I saw two Toms in full strut - one jake and two hens today up by Harrison north of M-61. I was about 8:30am and befor the rain moved in.


----------



## StrutnSpur (Mar 22, 2000)

CHM, Thanks for replying. I hope you enjoy your spring hunt. I'm just about to walk out the door to leave for my hunting area for the first week hunt. I hope that the weather will work out for me, they are saying rain all this weekend and into the begining of my hunt next week. 
Stalker, Locator calls are not going to call the birds to you like hen calls do. They just shock the gobbler into gobbling so you can get a fix on where they are located.
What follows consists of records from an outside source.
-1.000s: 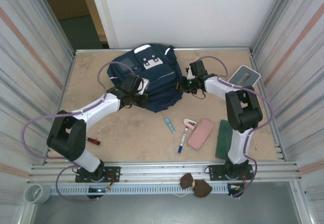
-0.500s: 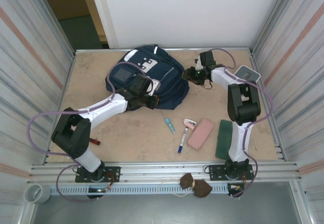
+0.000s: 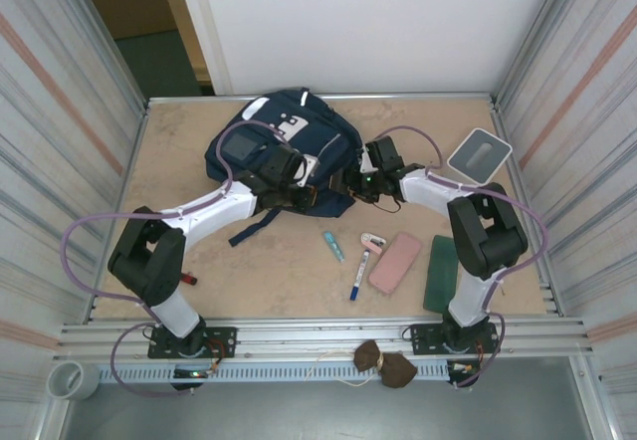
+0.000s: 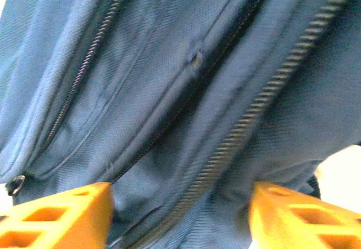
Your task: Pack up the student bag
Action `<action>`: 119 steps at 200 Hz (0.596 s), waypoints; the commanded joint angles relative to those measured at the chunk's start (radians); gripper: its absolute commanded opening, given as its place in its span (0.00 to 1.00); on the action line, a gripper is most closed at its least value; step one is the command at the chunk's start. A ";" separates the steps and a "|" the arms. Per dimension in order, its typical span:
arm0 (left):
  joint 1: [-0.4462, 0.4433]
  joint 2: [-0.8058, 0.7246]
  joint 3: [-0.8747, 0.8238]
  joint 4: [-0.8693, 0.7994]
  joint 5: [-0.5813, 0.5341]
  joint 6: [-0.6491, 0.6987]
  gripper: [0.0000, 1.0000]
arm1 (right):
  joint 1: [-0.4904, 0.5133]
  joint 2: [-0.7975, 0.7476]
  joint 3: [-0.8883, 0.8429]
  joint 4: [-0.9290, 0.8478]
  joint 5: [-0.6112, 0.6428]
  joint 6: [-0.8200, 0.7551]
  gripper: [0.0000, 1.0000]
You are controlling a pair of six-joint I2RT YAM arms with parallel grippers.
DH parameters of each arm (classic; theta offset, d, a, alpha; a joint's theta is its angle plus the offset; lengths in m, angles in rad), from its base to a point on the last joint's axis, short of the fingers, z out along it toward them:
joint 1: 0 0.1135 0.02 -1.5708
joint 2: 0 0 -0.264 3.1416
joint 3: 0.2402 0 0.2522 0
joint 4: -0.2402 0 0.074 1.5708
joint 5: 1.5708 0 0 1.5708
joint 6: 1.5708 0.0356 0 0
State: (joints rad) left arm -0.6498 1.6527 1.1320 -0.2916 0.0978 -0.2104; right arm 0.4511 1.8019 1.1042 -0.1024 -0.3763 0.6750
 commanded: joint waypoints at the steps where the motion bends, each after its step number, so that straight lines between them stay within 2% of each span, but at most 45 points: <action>1: -0.005 -0.065 -0.023 0.039 -0.008 -0.002 0.00 | -0.008 0.032 0.014 -0.015 0.145 -0.009 0.32; 16: 0.021 -0.106 -0.064 0.035 -0.020 0.003 0.00 | -0.024 0.014 -0.009 -0.014 0.187 -0.024 0.15; 43: 0.109 -0.154 -0.139 0.026 -0.067 0.014 0.00 | -0.048 -0.013 -0.028 -0.011 0.171 -0.032 0.00; 89: 0.282 -0.173 -0.194 -0.005 -0.218 -0.033 0.00 | -0.046 -0.009 -0.033 -0.003 0.148 -0.035 0.00; 119: 0.364 -0.185 -0.240 0.052 -0.247 -0.090 0.01 | -0.033 -0.001 -0.033 0.014 0.108 -0.037 0.00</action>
State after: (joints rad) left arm -0.3485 1.5196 0.9318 -0.2352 -0.0277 -0.2382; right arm 0.4309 1.8057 1.0901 -0.0971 -0.2932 0.6693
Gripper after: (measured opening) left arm 0.063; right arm 0.058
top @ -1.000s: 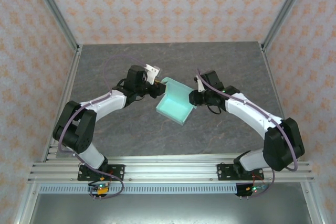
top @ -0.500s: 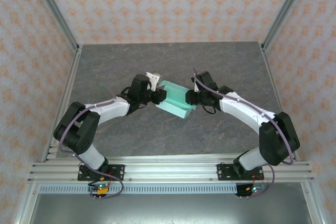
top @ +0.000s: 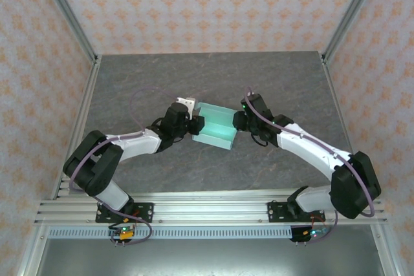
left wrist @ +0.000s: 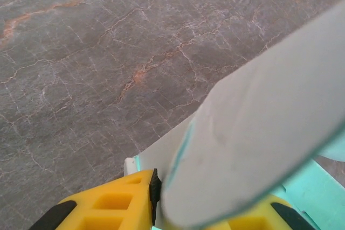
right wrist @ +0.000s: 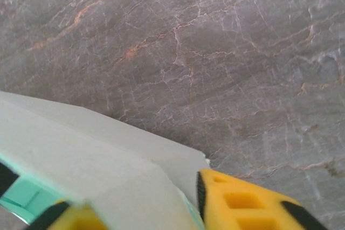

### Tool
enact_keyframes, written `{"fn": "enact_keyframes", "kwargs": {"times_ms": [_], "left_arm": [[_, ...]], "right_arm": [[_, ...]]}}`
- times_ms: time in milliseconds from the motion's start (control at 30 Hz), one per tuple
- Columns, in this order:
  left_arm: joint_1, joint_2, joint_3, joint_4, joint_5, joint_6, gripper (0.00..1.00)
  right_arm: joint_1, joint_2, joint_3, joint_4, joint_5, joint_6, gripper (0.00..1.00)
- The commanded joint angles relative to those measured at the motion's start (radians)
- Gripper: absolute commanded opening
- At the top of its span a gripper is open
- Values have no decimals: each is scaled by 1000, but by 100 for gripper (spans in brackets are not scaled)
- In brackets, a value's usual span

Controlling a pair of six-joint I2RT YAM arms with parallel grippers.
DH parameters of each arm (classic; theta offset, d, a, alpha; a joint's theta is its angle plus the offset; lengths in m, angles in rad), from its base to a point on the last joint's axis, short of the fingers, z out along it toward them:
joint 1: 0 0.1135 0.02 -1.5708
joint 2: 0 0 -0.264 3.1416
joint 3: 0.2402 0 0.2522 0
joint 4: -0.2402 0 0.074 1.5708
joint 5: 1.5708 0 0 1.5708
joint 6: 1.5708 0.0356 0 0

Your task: Fold the paper box

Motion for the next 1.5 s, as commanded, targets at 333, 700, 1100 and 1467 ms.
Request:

Thats how I will scout out the birds before the season opens...Good luck to you and everyone here this season and enjoy the great outdoors!...BYE talk with you guys after next week...SnS


----------



## TJ_255 (Dec 7, 2000)

Hey guys, the other day I was out in the woods behind my house and I was sitting out on a big ridge top when I heard a noise. That noise turned out to be a lone hen. I was wondering if that was normal for a hen to be alone like that. myabe someone could help me out.

Thanks,
-TJ-


----------



## Jumpshootin' (Jul 6, 2000)

I've been seeing lots of turkeys around here for the past few weeks. My son(12) & I start our hunt 4/30. I'm seeing Toms with hens; groups of Toms, and groups of hens. But no gobbling yet! I've been driving miles of two-tracks every night for the past two weeks and can't get any to gobble from the roost. Did the same thing this morning and didn't hear any. Usually my coyote howler is a sure bet to get them to shock gobble. But nothing is working yet. It just started to warm up yesterday, and is expected to stay in the upper 70's through the week. Hopefully this will get them more active.


----------



## BIGTHUNDERSTICK (Jan 10, 2001)

been hunting all week .the toms are tight with the hens here in midland think they got a early start due to all the early warm weather.MY SON AND I BOTH GOT OURS .NEXT WEEK I CALL FOR MY YOUNGEST SON 13 YEARS OLD VERY FIRST HUNT OF ANY KIND!
GOOD LUCK ALL


----------